April 12, 2006

GM’s defective intake manifold gaskets affects millions of vehicles, says Lemon-Aid author

Toronto, Ontario – General Motors has a serious engine defect affecting almost its entire car and minivan line-up for the past decade, says Lemon-Aid author Phil Edmonston.

“Vehicles with 3.4-litre and 3.8-litre V6 engines lose coolant and overheat because the automaker saved a few pennies installing a plastic intake manifold gasket, rather than a metal one. The plastic melts or cracks and owners are faced with a $1,000 to $3,000 repair bill.”
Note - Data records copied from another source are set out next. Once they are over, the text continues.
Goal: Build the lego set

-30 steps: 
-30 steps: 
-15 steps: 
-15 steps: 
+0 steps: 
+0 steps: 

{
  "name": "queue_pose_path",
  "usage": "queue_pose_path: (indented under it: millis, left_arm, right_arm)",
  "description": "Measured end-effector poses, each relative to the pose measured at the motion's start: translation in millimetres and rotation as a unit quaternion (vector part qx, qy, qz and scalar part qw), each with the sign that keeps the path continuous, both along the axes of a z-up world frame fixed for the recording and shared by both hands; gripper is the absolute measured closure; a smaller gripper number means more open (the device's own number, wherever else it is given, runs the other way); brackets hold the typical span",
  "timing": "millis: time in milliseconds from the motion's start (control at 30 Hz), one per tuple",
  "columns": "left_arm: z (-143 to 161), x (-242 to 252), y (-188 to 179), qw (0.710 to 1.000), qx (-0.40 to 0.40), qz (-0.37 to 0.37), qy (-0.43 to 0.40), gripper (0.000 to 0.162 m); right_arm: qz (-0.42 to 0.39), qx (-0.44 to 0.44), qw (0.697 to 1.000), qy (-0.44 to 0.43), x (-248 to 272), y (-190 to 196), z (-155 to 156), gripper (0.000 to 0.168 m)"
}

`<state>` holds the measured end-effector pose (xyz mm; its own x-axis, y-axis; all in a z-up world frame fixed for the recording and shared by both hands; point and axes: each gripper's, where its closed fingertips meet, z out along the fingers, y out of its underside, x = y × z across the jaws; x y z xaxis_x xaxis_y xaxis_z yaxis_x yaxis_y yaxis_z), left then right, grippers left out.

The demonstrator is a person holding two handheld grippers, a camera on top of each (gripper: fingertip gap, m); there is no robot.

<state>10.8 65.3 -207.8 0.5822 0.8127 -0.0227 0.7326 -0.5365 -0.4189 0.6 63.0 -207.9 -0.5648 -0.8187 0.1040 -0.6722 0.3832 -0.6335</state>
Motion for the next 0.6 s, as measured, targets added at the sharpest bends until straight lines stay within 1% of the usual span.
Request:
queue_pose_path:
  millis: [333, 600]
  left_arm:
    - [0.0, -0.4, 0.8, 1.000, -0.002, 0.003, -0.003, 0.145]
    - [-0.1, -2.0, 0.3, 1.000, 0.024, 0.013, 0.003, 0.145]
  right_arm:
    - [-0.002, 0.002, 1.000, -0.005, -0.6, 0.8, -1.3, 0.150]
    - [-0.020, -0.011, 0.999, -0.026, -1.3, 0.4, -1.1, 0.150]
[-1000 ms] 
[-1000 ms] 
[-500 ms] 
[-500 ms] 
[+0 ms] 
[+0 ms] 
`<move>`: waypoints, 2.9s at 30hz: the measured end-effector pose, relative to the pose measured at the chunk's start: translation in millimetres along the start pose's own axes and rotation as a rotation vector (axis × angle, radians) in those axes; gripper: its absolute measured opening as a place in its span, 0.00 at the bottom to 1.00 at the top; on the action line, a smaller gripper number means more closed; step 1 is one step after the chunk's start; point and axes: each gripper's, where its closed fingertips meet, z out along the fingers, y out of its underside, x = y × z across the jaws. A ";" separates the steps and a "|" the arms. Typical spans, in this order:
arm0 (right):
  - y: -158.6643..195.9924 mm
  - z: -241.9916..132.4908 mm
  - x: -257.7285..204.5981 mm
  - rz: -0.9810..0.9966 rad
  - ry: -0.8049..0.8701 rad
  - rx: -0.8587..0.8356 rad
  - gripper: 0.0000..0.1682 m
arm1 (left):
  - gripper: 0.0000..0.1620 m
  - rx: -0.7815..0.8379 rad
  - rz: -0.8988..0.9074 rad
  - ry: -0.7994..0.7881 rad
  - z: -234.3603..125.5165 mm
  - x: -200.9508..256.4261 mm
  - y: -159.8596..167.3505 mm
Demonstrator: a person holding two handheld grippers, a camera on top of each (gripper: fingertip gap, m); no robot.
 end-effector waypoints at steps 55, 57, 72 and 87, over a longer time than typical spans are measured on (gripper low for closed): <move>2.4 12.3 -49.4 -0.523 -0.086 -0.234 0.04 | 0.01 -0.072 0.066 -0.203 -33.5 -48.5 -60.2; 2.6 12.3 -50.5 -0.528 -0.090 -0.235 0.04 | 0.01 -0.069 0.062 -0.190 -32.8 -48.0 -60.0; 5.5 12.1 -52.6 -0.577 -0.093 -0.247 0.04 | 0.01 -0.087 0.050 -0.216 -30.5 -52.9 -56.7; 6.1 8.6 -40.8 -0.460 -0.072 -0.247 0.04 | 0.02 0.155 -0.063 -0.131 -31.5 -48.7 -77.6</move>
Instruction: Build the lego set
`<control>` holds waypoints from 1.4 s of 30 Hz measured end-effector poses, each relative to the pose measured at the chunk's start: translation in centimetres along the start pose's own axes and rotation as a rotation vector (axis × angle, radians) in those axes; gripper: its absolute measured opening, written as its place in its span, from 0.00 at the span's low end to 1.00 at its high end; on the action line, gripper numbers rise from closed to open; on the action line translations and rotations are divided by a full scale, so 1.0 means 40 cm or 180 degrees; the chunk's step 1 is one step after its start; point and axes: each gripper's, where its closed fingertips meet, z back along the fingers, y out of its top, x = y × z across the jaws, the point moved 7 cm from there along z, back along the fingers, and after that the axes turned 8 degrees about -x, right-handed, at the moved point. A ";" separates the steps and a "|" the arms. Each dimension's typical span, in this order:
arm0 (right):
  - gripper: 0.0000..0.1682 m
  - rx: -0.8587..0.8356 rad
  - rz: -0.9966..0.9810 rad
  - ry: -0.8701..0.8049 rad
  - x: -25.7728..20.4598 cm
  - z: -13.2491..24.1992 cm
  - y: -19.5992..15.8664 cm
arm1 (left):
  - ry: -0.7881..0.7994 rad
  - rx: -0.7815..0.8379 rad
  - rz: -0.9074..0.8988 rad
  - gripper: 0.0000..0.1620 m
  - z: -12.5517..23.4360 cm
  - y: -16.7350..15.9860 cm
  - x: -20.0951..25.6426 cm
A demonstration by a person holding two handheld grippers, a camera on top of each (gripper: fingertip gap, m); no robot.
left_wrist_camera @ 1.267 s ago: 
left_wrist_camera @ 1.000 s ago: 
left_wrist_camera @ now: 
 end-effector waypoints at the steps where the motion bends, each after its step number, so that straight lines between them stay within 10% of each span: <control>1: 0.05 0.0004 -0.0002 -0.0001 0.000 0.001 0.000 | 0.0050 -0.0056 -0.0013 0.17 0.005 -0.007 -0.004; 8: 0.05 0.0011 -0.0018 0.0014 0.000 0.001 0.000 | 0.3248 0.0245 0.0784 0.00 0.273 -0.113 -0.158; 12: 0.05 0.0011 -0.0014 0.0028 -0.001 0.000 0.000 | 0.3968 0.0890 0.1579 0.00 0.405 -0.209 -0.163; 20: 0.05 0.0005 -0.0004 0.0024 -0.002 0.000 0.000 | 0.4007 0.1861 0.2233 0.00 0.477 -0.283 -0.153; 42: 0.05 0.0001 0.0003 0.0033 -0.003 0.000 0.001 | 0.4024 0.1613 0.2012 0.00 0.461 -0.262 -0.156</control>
Edmonston estimates that millions of 1996-2004 vehicles are affected and the total repair bill could easily reach $400 million (U. S.).

“Three months ago, Ford of Canada had a similar engine problem and, after prodding by Lemon-Aid and consumer groups like Car Help Canada, Ford announced that all intake manifold claims would be paid retroactively and that it would guarantee its engines up to seven years”

Edmonston says, unlike Ford, General Motors of Canada is using a secret warranty to “nickel and dime” customers. Owners are forced to pay the repairs out-of-pocket and then claim a refund in small claims court.

“If GM doesn’t match Ford’s repair refunds and extends the warranty to seven-years for all Canadian owners, we shall call for a national boycott of the company’s vehicles until it does. In the early 70s, our first boycott was settled by Ford of Canada after it paid out $2.8 million for rust-cankered vehicles,” said Edmonston.